On a wintry night at a Budapest café, having unceremoniously quizzed her about her absent date and copy of Anna Karenina, Alfred Kralik suggests to Klara Novak, “There might be a lot we don’t know about each other. You know, people seldom go to the trouble of scratching the surface of things to find the inner truth.” To this she sharply replies, “Well I really wouldn’t care to scratch your surface, Mr Kralik, because I know exactly what I’d find. Instead of a heart, a handbag. Instead of a soul, a suitcase. And instead of an intellect, a cigarette lighter… which doesn’t work.” Baffled, Kralik just manages to reply, “Well that’s very nicely put… that’s a very interesting mixture of… poetry and… meanness.”

In Mr Matuschek’s leather goods shop, everything in life seems to have been neatly catalogued and shelved. From the cigarette boxes that play ‘Ochi Chërnye’, to the big black suitcases in the back room, things are put in their proper place and are sold for their proper price. When Mr Matuschek (Frank Morgan) hires Klara Novak (Margaret Sullavan), a bright young woman looking for work, the antagonism between her and his idealistic head salesman, Alfred Kralik (James Stewart), threatens to throw his shop, and all their lives into chaos.

Unbeknownst to each other, Alfred and Klara become involved in a romantic correspondence after he replies to her anonymous ad in the local paper. Still knowing each other only as “Dear Friend”, the two arrange to meet. On the night of their date while working late on a Christmas display, Kralik is fired by a jealous Matuschek who wrongly suspects him of having an affair with his wife. When Kralik goes to meet his pen-pal at a café, he discovers that it is none other than Klara. How could the woman with whom he has been bickering for the last six months have written such moving letters about art, literature, and love? Could he have been fighting with Klara all that time because he loved her?

Somewhere in backlot Hollywood Budapest in 1940, one of the greatest ensemble casts in history gathered under the wing of comedic master Ernst Lubitsch to make The Shop Around the Corner, one of the most delicious Christmas films. To be necessarily reductive, Lubitsch, who moved to Hollywood in 1922 after a wildly successful career as a silent film director in Germany, made some of the most intelligent comedies of the 1930s and ‘40s, among them Trouble in Paradise, Ninotchka, and To Be or Not to Be.

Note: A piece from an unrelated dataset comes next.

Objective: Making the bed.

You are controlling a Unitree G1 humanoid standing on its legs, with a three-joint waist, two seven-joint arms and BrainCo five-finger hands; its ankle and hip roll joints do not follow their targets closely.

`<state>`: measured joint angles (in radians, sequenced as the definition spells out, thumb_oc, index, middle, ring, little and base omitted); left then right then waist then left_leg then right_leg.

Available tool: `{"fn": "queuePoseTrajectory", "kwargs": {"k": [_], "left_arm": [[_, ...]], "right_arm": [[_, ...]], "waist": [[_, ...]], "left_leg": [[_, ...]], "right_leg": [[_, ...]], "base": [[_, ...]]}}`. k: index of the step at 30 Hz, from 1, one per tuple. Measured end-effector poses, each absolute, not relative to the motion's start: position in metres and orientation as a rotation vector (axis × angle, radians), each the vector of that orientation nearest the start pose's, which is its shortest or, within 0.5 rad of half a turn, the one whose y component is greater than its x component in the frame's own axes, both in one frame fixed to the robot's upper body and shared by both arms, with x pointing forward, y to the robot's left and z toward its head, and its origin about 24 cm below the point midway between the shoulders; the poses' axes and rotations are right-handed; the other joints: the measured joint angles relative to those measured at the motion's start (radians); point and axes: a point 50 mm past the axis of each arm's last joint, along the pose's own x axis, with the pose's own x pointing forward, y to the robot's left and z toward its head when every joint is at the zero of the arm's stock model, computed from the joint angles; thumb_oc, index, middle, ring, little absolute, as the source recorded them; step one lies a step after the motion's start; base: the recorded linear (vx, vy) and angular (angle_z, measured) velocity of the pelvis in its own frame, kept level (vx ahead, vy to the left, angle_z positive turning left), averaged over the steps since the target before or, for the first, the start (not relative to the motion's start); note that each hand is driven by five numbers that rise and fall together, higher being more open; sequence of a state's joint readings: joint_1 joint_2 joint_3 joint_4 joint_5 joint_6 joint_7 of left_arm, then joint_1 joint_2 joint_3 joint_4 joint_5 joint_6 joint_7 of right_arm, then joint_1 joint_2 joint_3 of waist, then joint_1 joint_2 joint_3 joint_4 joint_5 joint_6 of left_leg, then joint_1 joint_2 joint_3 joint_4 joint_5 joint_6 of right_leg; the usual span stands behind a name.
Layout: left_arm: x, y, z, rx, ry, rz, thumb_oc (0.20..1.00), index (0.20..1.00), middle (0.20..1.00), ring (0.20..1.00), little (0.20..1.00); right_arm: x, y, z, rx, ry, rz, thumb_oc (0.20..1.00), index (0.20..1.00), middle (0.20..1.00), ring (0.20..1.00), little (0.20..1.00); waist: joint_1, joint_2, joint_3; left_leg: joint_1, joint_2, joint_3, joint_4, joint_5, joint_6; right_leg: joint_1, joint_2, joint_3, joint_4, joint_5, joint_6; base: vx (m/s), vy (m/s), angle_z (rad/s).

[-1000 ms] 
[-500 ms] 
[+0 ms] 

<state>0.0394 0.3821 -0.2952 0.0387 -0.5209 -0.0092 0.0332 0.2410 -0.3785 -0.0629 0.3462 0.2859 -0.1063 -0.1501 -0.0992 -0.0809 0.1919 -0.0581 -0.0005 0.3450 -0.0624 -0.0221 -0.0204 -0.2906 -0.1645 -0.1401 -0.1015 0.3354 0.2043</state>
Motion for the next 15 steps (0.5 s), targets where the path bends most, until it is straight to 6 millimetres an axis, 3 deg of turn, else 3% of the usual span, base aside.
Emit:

The film was remade as the 1949 musical In the Good Old Summertime with Judy Garland in Sullavan’s role, the 1963 Broadway musical She Loves Me, and finally in 1998 by Nora Ephron  as You’ve Got Mail, starring Tom Hanks and Meg Ryan. None of these remakes live up to the eccentric hilarity of Lubitsch’s original. At once a light romantic comedy and a moving portrayal of ‘30s Hungary that has a lot to say about post-depression America, The Shop Around the Corner is full of humorous exchanges, slapstick moments, and subtle political commentary – all undoubtable examples of what has come to be known as “the Lubitsch touch”.

Though all the Lubitsch comedies are romantic and tender, particularly my personal favourite, Ninotchka, The Shop Around the Corner is particularly delicate. Tragedy hangs from the film’s edges like icicles from the shop window – Matuschek’s discovery of his wife’s infidelities, Kralik losing his job, Klara’s bout of depression. Throughout, one feels as though the comedic ice on which the actors are skating is uncommonly thin – the cold waters of despair closer at hand than one might think. The witty repartee allows, as in the best early Hollywood comedies, for an exciting representation not only of romance, but of women equal to or more intelligent than their male counterparts. I agree with film critic David Thompson, who wrote that Kralik and Klara are “too in love with love to fall tidily into each other’s arms,”  but it’s just this messiness which lends the film its charm.


Mountain View

A journey back to Roma

One of the magical things about The Shop Around the Corner is its uniformly superb supporting cast. To watch the film once is to watch it as a romance framed by an ensemble of characters, to watch it again is to marvel at the artistry of this frame. Each time I revisit The Shop Around the Corner, I am stunned by a different supporting performance. Upon my last viewing, I was touched and surprised by the quiet sadness and positivity of Sara Haden as Flora, one of Matuschek’s long-suffering clerks. My grandmother, herself an actress, often talks of how she considers Joseph Schildkraut’s performance as the slimy Vadas one of the most articulate and well-observed character studies she has ever seen.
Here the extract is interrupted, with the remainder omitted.